In publicizing the incident, the government reminded its citizens that only qualified medical authorities should pronounce anyone dead. It’s a message that needs to be heard, apparently. The family’s suspicion that their relative had died was verified by the morgue’s employees. Ayanda Maqolo, who owns the morgue, said his driver, who’d gone to the family’s home to pick up the supposed remains, “examined the body, checked his pulse, [and] looked for a heartbeat, but there was nothing.” Maqolo himself had thought the 60-yer-old asthmatic “was about 80.”

2 Rosa Celestrino de Assis


Sixty-year-old Rosa Celestrino de Assis, of Rio de Janeiro, Brazil, also spent several hours inside a body bag deposited inside a refrigerated morgue in Hospital Estadual Adao Pereira Nunes, where she was receiving treatment for a lung infection. Her daughter Rosangela Celestrino was called to the scene to identify her mother’s body. When Rosangela gave her mother a final hug, she “could feel her breathing,” she said, and she screamed, “My mom is alive!” The looks the others in attendance gave her suggested they thought she was “crazy,” she said.

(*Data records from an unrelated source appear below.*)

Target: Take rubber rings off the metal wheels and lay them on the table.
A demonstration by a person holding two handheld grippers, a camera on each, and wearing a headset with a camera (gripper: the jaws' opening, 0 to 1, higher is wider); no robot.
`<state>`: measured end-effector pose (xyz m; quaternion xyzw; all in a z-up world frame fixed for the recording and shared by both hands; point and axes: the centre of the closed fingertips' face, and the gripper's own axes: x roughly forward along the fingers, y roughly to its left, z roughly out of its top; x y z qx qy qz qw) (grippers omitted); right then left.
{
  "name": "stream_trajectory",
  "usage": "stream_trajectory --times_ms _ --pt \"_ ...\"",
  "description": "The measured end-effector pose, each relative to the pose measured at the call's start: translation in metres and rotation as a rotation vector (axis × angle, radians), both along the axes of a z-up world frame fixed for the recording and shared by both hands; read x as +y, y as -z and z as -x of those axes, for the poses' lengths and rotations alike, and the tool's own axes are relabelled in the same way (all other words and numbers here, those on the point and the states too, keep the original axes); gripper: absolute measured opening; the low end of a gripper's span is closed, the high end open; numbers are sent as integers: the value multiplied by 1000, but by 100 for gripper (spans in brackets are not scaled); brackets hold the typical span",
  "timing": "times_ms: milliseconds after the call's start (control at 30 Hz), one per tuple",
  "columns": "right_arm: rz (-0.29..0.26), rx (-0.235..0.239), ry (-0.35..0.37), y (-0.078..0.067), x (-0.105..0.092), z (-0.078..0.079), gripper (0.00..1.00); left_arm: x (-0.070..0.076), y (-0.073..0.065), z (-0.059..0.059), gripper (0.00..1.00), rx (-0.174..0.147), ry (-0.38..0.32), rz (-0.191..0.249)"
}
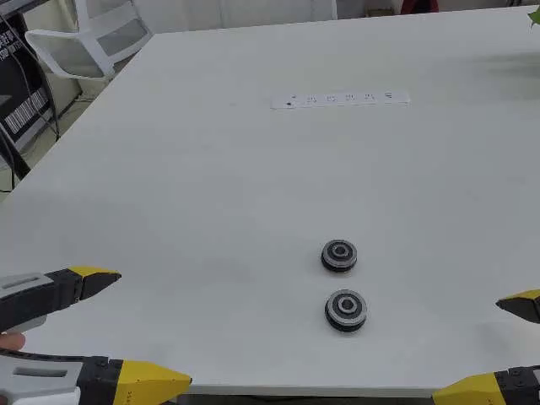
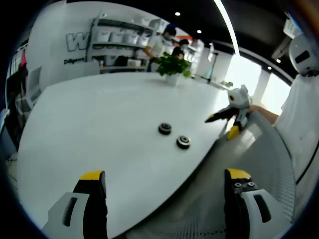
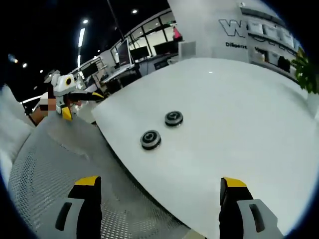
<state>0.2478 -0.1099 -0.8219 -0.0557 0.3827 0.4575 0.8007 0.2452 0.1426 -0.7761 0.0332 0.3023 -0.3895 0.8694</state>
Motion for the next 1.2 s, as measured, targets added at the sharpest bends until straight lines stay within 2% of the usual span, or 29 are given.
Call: stream_trajectory --times_ms 100,367,700,1200 --pt "-3 -3 2 -3 0 1 99 -5 0 3 100 1 25 -4" --pt "-25 -19 27 -8 -1 1 99 -3 2 4 100 5 28 -11" --pt "-12 -18 14 -7 0 1 99 -2 -2 2 100 -16 13 -4" --pt "-17 -21 17 -7 1 1 99 -2 -3 6 100 -19 10 -3"
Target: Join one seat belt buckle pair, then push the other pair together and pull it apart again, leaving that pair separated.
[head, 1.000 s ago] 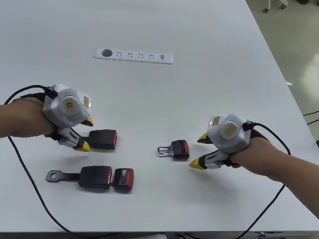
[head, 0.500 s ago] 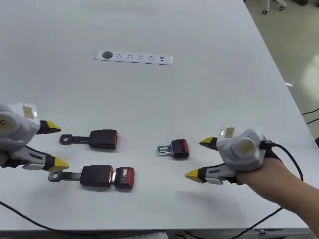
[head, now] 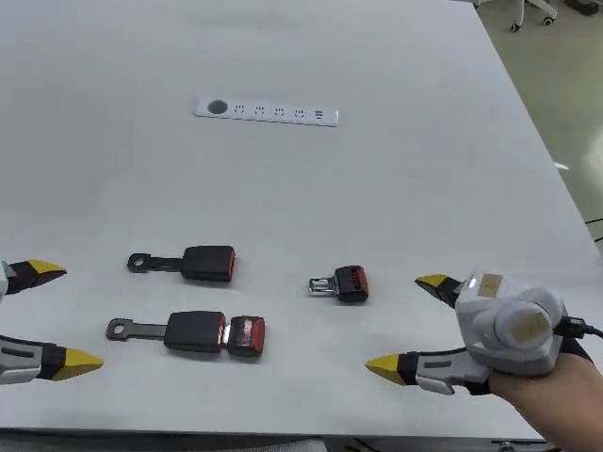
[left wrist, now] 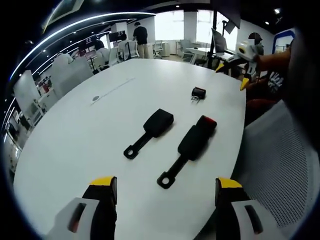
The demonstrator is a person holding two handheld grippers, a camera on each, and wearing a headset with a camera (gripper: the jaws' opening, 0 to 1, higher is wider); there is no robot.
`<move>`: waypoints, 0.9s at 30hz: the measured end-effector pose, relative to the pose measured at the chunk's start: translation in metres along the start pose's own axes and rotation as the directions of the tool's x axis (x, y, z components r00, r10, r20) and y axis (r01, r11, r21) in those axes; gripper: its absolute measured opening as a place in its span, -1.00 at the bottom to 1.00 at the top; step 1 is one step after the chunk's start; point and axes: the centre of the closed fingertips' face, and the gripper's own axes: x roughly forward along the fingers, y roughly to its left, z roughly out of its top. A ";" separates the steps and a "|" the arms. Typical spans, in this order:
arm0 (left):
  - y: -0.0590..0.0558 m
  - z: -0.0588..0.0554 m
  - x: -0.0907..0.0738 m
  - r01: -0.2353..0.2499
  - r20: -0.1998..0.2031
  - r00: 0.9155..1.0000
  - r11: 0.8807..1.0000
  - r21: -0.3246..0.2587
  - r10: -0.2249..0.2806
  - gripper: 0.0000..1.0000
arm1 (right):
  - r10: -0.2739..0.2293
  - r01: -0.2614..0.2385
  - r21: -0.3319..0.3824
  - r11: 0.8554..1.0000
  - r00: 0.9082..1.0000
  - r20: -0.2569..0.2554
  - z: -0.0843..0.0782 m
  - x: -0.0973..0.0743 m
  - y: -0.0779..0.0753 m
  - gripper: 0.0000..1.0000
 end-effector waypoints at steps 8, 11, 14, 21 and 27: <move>-0.001 -0.009 -0.009 -0.030 0.020 0.999 0.998 -0.061 0.031 0.85 | -0.019 0.018 0.043 0.999 1.000 0.015 0.002 -0.004 -0.003 0.79; 0.001 -0.013 -0.012 -0.055 0.017 0.998 0.995 -0.082 0.057 1.00 | -0.036 0.035 0.042 0.999 0.999 0.025 0.003 -0.001 -0.004 0.92; 0.004 -0.014 -0.015 -0.077 0.022 0.997 0.993 -0.088 0.079 1.00 | -0.054 0.053 0.026 0.998 0.998 0.032 0.005 0.000 -0.006 1.00; 0.002 -0.013 -0.017 -0.090 0.027 0.995 0.992 -0.086 0.093 1.00 | -0.056 0.055 0.023 0.998 0.998 0.037 0.005 0.002 -0.004 1.00; 0.001 -0.015 -0.018 -0.099 0.029 0.994 0.991 -0.090 0.102 1.00 | -0.053 0.053 0.017 0.998 0.998 0.031 0.001 0.003 0.003 1.00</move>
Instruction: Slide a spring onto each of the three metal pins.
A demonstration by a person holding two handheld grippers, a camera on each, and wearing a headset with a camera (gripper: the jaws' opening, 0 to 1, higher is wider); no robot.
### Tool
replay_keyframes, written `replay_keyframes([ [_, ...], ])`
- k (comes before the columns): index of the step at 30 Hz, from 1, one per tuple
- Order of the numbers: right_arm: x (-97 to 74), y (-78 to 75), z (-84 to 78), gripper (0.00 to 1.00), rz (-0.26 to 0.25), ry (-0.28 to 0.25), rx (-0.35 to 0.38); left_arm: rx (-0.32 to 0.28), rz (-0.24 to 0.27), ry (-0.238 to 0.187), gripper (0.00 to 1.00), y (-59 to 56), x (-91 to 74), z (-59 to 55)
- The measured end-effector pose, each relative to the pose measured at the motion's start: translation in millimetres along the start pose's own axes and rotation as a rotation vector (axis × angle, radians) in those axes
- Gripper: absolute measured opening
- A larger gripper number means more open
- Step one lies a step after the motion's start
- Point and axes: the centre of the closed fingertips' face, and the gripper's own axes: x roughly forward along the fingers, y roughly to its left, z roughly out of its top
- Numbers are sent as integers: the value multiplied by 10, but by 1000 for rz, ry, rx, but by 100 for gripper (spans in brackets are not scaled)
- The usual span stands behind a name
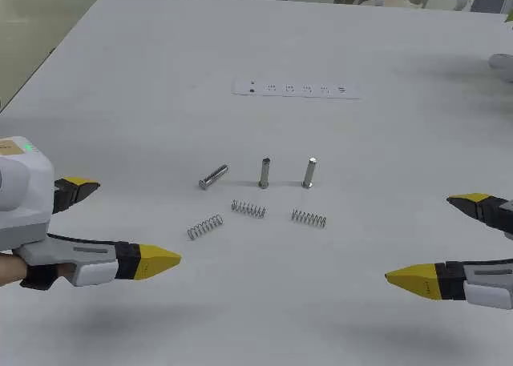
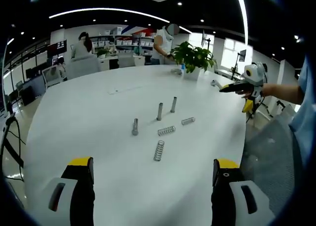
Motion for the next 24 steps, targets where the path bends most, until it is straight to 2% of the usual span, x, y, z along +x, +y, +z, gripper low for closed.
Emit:
replay_keyframes([
  [20,60,69,43,100,21,-17,9,-1,11,7,98,11,-42,-23],
  [24,78,89,15,100,26,-6,2,-3,12,9,98,22,-39,-29],
])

At 7:20 pm, on September 23, 2011, during tests related to her lung infection, a doctor had pronounced Rosa dead, and she was carted off to the morgue. At 10:00 pm that night, Rosangela pronounced her alive, and the “dead” woman was taken to the hospital’s intensive care unit. The nurse who first suspected that Rosa had died was fired. The doctor who pronounced her dead resigned.

1 Tom Sancomb


Unable to contact her 46-year-old boyfriend Tom Sancomb for two days, his girlfriend asked police to conduct a welfare check on him. An officer entered Sancomb’s residence with the apartment manager and found that Sancomb had collapsed. Fire department paramedics did not attempt to resuscitate Sancomb, who was “cold to the touch and in rigor.” He was pronounced dead at the scene at 2:10 am, on May 19, 2015, and forensic investigator Genevieve M. Penn called Sancomb’s brother, John, to deliver the bad news. John asked that an autopsy be conducted to determine the cause of his brother’s death.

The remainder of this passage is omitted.